Push-Mi, Pull-yu

My daughters are in opposite places right now: Maxine, my youngest, is like a sticker adhered to my pants that I just can’t peel off: Wherever I go, she goes, and if I wander beyond a 2-foot radius of her, she panics. Three-year-old Edie, on the other hand, wants only Dad. She barely tolerates me at best.

Both extremes are exhausting.


Edie’s refusal of me intensified recently. She screams if I try to unbuckle her from her car seat, carry her inside or put on her boots.

Everything we do together becomes a fight. If I am at the table, she refuses to eat. If I come into the bathroom, she refuses to wash her hands. If I am in the bedroom, she refuses to put on pajamas.

When she wakes up, I greet her with a sunny, “Good morning!” Her response: stink eye, then, “Where’s Dad?”

When your daughter wants only you

Maxine, on the other hand, is always by my side — or, more accurately, always on my side, either breastfeeding or hitching a ride on my hip.


She clings to my legs so that I can’t walk. One night I tried to put her in the carrier while we were in the house — I just wanted the use of both my hands — and she nearly threw herself onto the floor from my back.

Her piercing screams are so bad that I have taken to holding her while I use the bathroom, and I am more adept at making meals one-handed than I was when she was a newborn.

Worse, although she wants me and no one else, her fussiness skyrockets when I’m nearby.

The other day I walked in the door and Maxine had gone from happily playing with blocks to heavy metal screaming before I’d even closed the door. “She was just fine,” Eric said as she sprinted to me, tears and snot streaming.

I guess she saves the best for me?

This too shall pass — right?

I’m trying hard not to take the I don’t want you/I want only you phases personally, but it’s hard not to feel rejected when, well, you’re being rejected.

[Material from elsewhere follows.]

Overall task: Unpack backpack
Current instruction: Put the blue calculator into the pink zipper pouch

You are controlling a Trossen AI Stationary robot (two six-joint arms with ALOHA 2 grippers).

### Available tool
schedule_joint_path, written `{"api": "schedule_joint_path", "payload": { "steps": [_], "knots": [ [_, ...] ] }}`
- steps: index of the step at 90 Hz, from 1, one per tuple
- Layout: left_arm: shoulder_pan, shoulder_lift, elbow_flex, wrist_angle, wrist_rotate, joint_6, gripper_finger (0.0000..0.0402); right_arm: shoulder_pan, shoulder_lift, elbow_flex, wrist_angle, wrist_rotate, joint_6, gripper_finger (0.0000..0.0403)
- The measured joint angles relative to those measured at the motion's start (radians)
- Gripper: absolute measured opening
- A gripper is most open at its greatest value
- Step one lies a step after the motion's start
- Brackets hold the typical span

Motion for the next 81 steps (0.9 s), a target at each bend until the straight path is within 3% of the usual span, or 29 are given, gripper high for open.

At one point when Edie was throwing a semi-violent protest after I offered to make her breakfast, I got up and locked myself in the bathroom for a few minutes. “They weren’t joking when they called this age the threenagers,” I texted to a friend. I felt as if I were getting a glimpse into my future with an angsty teen who can’t stand the sight of her mother.

Within seconds of shutting the bathroom door, though, Maxine began pounding. “Ma ma ma ma ma!” she bawled, releasing her fury over our separation through her fists.

Yet this phase is not all bad.

“I’m soaking this in while I can,” Eric told me the other day as Edie draped her arms around his neck, the rigidity of her angry limbs relaxing in his hug.

So lately we have resorted to the divide-and-conquer parenting philosophy. Eric handles most things Edie (except for doing her hair; apparently I’m “more gentler” with the comb) while I take point on Max.

I remind myself of my girls’ other difficult phases — like the period when Edie wouldn’t eat unless I was singing to her, and the months that Max wouldn’t nurse unless I breastfed her while bouncing on a giant stability ball — when I am near my breaking point. Those trying times passed, and this one will, too.

The emotional pain of Edie literally kicking me away and the physical pain of pulled muscles from constantly carrying Maxine hurts. But at some point, Max will sprint away from me on the playground and Edie will run to me with a smile.

That is parenting in a nutshell: The push-pull of kids needing you and needing independence. All I can do is be present — and assure them I’ll be here. Whether they want me to be or not.